= Dwight Johnson (politician) =

Canadian politician (1898–1972)

Dwight Lyman Johnson (March 26, 1898 - June 3, 1972) was a physician and a politician in Manitoba, Canada. He served in the Legislative Assembly of Manitoba from 1943 to 1945. Elected as a member of the Manitoba Cooperative Commonwealth Federation, Johnson had a tenuous relationship with the party leadership and was expelled from the party caucus in 1945. After leaving the legislature, he became a member of the communist Labor-Progressive Party.

Johnson was born in Rapid City, Manitoba. His ancestors had moved from Pennsylvania to Ontario in the late eighteenth century. Many were Quakers, and almost all were farmers. He was educated in Rapid City, and at the Brandon Normal School, Brandon College and the Manitoba Medical College. He received a degree in medicine in 1926.

He served in the ranks of the 27th Battalion during World War I, and was awarded a Military Medal and recommended for a commission. From 1926 to 1931, he served in the Philippines as a hospital superintendent. On returning to Manitoba, he served on the Brandon School Board and the Brandon Health Unit from 1937 to 1943.

Johnson became politically active during this period. He was a member of the Brandon Reconstruction Club in the 1930s, a local division of the Canadian League for Social Reconstruction. In 1936, he became a vice-president of the Brandon CCF club. Johnson was a vocal proponent of socialism, and criticized others in the party who were reluctant to use the term openly.

He was elected to the Manitoba legislature in a by-election held in the Brandon constituency on November 18, 1943. Along with Beresford Richards, who had been elected for The Pas earlier in the year, he soon became a prominent figure on the party's left-wing. The CCF was the official opposition party during this period, and Johnson distinguished himself in the legislature as his party's health and welfare critic.

Since the 1930s, Johnson had called for cooperation among Canada's left-wing parties. In 1945, this position caused both Johnson and Richards to be expelled from the CCF caucus. Johnson and Richards argued that the CCF should promote friendly relations with the Soviet Union after World War II, and should seek cooperation with other progressive and working-class parties to prevent the Conservatives from returning to power at the federal level. This strategy of cooperation was identical to that favoured by the Labor-Progressive Party in 1945. Many in the CCF believed Johnson and Richards were directly influenced by the LPP, and accused them of disrupting the party. After Richards made their position public in a speech to the legislature, the provincial CCF council suspended both MLAs from the party.
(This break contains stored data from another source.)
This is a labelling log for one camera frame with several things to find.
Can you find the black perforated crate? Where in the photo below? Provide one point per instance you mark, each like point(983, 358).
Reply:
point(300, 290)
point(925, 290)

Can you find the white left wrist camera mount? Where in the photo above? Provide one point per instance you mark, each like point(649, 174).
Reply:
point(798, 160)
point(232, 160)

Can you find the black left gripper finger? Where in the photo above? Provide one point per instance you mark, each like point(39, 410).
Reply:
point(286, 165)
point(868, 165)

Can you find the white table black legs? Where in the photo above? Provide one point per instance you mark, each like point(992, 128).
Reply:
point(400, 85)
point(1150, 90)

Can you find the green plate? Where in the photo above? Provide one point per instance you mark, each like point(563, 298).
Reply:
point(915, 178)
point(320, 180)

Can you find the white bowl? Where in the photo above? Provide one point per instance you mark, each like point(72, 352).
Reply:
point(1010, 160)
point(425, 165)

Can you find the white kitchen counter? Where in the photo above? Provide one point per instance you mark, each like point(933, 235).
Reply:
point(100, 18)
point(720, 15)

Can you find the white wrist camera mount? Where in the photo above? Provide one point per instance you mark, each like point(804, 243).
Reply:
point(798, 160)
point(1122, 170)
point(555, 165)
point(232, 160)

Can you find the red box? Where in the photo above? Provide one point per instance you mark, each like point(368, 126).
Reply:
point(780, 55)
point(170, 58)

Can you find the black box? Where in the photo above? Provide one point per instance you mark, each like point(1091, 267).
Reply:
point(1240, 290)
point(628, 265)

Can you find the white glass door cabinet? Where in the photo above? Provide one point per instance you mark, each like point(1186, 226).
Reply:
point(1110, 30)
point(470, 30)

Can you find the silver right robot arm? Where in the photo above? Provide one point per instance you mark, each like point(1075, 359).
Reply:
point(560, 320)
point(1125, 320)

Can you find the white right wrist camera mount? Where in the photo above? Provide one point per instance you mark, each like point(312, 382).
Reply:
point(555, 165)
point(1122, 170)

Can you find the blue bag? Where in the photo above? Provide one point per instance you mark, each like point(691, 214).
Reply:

Johnson and Richards sat in the legislature as independent members, and sought re-election as "Independent CCF" candidates in the 1945 provincial election. Richards was re-elected, and later returned to the CCF fold. Johnson faced opposition from an official CCF candidate, however, and finished third. The winner in Brandon was Leslie McDorman from the Liberal-Progressive party. Johnson appealed for reinstatement to the CCF after the election, but was rejected at the party's December 1945 convention.

Unlike Richards, whose motivations in 1945 have been described as "naive and confused", Johnson's personal philosophy had shifted to Marxism by this period. He joined the Labor-Progressive Party a few years after his expulsion from the CCF. In 1949, he accused social democratic parties such as the CCF of being traitors to the working-class and of propping up the existing capitalist order.

Johnson ran as an independent candidate in the riding of Brandon in the 1949 federal election. Neither the CCF nor the LPP endorsed an official candidate, leaving Johnson as the de facto candidate of a united left. He finished a distant third, behind Liberal James Ewen Matthews . Johnson later attended the Asia and Pacific Rim Peace Conference in the People's Republic of China in 1952, during the period of the Korean War.